Le modèle noir de Géricault à Matisse

Exposition un peu "hors normes" ce printemps au musée d'Orsay, qui la présente ainsi :
"En adoptant une approche multidisciplinaire, entre histoire de l'art et histoire des idées, cette exposition se penche sur des problématiques esthétiques, politiques, sociales et raciales ainsi que sur l'imaginaire que révèle la représentation des figures noires dans les arts visuels, de l'abolition de l'esclavage en France (1794) à nos jours. (...)
L'exposition s'intéresse principalement à la question du modèle, et donc du dialogue entre l'artiste qui peint, sculpte, grave ou photographie et le modèle qui pose.
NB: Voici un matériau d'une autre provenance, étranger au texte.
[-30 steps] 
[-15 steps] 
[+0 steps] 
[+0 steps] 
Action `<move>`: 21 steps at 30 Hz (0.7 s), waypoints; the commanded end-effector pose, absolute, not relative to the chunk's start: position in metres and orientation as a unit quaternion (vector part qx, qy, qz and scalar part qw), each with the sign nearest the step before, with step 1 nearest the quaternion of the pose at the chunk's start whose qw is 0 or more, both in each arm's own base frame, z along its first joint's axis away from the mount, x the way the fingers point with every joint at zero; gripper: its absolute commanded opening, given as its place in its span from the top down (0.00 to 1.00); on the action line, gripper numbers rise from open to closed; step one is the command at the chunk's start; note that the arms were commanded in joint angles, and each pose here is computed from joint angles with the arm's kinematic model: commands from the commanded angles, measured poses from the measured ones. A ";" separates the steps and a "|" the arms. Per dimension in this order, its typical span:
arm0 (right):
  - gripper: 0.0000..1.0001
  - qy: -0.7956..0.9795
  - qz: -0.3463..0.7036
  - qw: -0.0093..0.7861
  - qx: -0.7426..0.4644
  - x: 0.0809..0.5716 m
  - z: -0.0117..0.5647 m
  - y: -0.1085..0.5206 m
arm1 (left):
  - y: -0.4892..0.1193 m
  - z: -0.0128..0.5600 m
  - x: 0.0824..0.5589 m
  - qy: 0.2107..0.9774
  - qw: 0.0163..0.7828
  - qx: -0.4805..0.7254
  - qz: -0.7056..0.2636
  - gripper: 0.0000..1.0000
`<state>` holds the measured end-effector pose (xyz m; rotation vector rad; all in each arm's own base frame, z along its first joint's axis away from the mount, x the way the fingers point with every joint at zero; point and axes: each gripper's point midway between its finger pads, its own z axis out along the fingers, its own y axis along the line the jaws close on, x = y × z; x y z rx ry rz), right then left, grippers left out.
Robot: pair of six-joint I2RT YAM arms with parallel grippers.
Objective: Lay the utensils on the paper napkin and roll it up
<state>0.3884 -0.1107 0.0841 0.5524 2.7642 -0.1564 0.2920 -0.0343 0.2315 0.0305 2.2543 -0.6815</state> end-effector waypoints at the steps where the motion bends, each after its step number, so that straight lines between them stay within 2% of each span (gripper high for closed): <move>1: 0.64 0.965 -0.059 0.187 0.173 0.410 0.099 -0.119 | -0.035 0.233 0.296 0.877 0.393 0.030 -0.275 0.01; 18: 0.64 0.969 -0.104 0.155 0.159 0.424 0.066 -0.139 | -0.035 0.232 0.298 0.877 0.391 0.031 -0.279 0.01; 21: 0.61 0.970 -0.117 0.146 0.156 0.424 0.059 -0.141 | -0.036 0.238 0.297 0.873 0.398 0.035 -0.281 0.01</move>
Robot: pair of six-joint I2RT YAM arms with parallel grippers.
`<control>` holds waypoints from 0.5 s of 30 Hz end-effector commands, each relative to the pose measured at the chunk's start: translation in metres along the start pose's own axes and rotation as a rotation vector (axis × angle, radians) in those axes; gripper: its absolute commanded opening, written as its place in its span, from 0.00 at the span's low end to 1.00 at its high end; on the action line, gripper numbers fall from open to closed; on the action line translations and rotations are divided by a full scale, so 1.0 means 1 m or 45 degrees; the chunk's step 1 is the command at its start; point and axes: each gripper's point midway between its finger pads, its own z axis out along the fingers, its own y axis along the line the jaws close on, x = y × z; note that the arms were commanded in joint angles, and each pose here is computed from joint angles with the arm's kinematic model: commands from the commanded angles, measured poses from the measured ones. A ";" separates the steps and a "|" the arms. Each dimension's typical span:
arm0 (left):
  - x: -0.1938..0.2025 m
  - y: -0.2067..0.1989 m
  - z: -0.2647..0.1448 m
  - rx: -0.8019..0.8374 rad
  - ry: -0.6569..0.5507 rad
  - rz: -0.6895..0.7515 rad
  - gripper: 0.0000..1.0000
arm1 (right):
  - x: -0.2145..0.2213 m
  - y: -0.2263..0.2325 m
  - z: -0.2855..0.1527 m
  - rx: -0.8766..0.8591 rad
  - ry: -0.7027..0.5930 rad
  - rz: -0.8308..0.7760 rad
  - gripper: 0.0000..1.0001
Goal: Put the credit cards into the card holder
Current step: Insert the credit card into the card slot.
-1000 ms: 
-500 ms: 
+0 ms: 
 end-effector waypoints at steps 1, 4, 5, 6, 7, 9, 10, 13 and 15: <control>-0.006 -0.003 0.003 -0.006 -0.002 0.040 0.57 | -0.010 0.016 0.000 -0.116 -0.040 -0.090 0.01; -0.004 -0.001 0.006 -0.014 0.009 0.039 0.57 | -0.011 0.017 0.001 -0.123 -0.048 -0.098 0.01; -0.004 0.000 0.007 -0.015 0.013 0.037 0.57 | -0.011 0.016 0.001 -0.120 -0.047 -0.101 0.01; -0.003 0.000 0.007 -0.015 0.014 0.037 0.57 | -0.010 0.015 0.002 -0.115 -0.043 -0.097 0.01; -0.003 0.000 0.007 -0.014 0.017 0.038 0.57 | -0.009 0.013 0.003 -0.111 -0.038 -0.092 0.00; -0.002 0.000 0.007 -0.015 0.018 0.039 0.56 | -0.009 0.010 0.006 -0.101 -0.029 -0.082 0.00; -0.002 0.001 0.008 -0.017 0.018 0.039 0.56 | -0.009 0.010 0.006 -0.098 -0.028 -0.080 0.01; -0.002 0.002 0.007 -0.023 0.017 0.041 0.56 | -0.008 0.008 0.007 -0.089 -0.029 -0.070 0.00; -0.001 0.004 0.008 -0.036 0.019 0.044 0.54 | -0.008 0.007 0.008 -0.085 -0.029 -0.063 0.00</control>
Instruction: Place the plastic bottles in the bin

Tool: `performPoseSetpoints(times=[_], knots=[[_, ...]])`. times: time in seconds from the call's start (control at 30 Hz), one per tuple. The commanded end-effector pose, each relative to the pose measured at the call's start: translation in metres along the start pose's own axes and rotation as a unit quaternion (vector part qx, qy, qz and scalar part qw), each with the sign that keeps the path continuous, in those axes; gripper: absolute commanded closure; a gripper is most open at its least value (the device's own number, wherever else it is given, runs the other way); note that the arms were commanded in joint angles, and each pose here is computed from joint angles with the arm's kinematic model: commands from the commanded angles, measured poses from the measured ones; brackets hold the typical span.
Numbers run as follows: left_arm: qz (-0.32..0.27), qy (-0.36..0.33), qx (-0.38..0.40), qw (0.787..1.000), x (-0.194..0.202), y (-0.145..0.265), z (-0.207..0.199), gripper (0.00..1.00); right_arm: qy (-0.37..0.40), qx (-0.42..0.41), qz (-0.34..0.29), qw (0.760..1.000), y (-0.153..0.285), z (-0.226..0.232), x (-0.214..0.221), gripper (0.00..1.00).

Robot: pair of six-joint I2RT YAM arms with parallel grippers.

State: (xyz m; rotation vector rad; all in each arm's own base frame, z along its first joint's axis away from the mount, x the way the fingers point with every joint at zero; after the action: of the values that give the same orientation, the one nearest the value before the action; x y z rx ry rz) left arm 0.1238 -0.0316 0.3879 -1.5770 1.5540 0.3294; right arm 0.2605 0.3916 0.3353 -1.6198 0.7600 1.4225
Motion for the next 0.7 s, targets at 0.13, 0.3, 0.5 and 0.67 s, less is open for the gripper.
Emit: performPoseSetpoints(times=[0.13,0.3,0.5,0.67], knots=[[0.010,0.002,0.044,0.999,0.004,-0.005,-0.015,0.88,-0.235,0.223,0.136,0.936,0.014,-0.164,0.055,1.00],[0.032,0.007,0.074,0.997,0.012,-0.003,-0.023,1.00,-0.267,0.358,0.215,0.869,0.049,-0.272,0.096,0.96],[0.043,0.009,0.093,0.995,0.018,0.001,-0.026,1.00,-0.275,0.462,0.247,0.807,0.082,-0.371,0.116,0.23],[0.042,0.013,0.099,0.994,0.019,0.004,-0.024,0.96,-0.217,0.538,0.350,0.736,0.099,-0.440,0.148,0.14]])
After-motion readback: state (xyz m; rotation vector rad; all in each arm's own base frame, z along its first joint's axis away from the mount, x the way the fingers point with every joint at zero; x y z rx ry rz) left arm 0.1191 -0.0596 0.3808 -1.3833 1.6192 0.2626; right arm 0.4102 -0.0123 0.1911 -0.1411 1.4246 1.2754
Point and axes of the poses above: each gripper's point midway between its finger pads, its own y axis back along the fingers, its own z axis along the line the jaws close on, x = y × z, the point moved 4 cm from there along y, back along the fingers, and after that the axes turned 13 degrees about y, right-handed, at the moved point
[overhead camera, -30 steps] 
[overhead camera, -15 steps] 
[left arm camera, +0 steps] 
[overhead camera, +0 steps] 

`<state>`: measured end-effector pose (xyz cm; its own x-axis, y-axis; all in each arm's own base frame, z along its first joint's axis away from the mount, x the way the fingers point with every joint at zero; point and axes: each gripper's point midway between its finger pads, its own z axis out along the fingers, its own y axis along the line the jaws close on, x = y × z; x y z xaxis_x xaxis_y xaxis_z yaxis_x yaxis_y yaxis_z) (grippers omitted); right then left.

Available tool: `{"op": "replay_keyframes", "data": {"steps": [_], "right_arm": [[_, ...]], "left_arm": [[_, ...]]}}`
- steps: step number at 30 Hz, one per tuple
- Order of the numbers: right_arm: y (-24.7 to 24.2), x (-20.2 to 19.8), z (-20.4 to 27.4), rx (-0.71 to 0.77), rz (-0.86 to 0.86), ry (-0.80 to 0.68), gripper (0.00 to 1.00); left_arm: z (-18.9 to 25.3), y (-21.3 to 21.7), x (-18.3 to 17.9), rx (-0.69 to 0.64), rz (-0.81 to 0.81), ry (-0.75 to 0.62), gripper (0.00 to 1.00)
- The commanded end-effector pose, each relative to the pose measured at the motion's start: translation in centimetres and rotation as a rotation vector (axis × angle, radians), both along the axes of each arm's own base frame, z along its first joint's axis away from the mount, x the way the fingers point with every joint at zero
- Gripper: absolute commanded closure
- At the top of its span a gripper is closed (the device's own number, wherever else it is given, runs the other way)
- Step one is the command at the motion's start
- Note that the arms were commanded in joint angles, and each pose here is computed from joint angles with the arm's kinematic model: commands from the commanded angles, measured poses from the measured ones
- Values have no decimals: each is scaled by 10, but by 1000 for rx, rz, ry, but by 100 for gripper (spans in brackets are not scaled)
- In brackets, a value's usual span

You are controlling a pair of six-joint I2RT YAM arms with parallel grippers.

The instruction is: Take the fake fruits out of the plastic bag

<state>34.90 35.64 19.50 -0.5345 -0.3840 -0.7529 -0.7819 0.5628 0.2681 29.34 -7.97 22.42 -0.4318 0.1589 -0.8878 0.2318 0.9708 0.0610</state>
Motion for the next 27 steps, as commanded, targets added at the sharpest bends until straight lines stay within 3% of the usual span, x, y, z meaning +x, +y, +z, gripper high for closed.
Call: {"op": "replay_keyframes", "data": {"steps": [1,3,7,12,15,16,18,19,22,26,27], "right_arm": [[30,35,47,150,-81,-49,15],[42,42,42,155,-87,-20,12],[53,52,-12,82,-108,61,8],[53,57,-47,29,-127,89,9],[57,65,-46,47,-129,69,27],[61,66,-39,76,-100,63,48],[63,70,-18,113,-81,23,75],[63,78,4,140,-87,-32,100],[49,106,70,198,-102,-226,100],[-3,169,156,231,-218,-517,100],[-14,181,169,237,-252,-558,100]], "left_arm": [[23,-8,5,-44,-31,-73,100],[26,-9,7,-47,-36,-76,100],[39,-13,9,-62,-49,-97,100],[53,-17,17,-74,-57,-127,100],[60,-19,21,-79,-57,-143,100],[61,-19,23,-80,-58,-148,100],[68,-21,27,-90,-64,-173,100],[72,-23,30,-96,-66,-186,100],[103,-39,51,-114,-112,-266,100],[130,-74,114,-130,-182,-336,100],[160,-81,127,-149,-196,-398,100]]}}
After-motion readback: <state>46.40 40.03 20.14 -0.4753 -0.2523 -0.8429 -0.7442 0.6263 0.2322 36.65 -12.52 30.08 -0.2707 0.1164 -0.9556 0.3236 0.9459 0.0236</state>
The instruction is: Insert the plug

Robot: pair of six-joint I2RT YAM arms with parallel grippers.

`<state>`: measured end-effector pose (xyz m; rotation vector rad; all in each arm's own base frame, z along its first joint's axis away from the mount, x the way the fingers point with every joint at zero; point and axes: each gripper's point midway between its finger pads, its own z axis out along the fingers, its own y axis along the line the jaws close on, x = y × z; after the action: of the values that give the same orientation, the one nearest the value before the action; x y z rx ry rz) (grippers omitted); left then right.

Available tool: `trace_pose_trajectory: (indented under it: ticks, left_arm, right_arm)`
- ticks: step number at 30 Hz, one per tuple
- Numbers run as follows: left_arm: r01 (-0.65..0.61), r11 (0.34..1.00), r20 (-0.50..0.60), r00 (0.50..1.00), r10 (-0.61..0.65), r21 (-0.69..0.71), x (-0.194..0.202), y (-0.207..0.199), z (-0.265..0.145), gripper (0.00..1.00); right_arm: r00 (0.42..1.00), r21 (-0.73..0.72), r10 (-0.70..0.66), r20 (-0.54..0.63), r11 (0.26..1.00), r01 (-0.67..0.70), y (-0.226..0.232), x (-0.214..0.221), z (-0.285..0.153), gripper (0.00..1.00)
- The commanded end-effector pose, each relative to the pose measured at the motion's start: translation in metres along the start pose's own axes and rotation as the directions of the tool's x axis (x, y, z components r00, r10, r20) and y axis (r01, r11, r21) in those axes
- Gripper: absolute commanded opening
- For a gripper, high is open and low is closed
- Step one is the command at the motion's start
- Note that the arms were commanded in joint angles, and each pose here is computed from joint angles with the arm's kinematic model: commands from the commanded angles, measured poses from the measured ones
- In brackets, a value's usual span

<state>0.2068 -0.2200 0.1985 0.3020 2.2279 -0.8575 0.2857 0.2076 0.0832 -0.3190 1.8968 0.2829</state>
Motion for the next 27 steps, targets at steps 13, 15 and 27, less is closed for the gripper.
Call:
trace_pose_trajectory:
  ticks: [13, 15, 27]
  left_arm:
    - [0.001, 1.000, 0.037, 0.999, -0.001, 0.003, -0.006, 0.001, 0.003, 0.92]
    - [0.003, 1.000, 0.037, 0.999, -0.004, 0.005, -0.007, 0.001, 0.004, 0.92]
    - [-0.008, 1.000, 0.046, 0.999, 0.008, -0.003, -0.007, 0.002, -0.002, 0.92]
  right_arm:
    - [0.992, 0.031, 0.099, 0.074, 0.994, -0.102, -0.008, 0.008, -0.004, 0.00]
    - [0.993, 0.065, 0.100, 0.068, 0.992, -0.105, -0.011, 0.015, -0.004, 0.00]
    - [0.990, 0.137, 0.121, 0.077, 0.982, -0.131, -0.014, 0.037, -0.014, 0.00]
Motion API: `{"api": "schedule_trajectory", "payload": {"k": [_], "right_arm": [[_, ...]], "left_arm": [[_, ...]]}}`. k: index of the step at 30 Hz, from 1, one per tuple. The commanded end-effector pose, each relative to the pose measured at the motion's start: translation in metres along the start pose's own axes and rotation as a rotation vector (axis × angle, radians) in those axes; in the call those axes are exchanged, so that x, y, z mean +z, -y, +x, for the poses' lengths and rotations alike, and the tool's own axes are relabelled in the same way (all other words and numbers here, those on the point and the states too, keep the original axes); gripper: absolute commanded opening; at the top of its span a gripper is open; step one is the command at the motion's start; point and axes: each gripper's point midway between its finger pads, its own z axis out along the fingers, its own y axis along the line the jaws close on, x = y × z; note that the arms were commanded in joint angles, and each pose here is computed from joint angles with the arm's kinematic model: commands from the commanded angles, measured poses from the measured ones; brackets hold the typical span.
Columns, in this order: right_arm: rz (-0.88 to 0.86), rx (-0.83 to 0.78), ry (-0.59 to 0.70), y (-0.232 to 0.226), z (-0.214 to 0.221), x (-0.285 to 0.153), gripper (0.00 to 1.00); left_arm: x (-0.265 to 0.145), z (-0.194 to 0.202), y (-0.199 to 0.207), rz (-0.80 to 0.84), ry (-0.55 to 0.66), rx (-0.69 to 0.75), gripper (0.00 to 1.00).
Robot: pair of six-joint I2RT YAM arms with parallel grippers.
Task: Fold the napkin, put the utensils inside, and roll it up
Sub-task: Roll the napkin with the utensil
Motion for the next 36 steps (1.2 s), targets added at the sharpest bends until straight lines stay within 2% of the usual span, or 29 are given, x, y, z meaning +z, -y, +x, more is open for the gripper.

Elle explore notamment la manière dont la représentation des sujets noirs dans les oeuvres majeures de Théodore Géricault, Charles Cordier, Jean-Baptiste Carpeaux, Edouard Manet, Paul Cézanne et Henri Matisse."
Nouveaux regards
L'exposition prend pour point de départ le premier décret d'abolition de l'esclavage le seize pluviose de l'an II de la République (4 février 1774)
Bien que Napoléon 1er le rétablisse dès 1802, et aussi grâce à l'émergence de la république de Haïti le 1er janvier 1804 après l'échec de son expédition, de premiers portraits d'individus noirs émancipés apparaissent, même s'ils demeurent anonymes tel ce Portrait de Madeleine de Marie-Guillemine Benoist présenté au salon de 1800 sous le titre "Portrait d'une négresse"...
Géricault, actif dès sa jeunesse dans le mouvement abolitionniste qui voit le jour après le rétablissement particulièrement dur de l'esclavage dans les colonies par Bonaparte, multiplie les représentations de noirs, notamment avec le modèle connu sous le nom de Joseph...
...modèle qu'on retrouve dans cette étude de Théodore Chasseriau...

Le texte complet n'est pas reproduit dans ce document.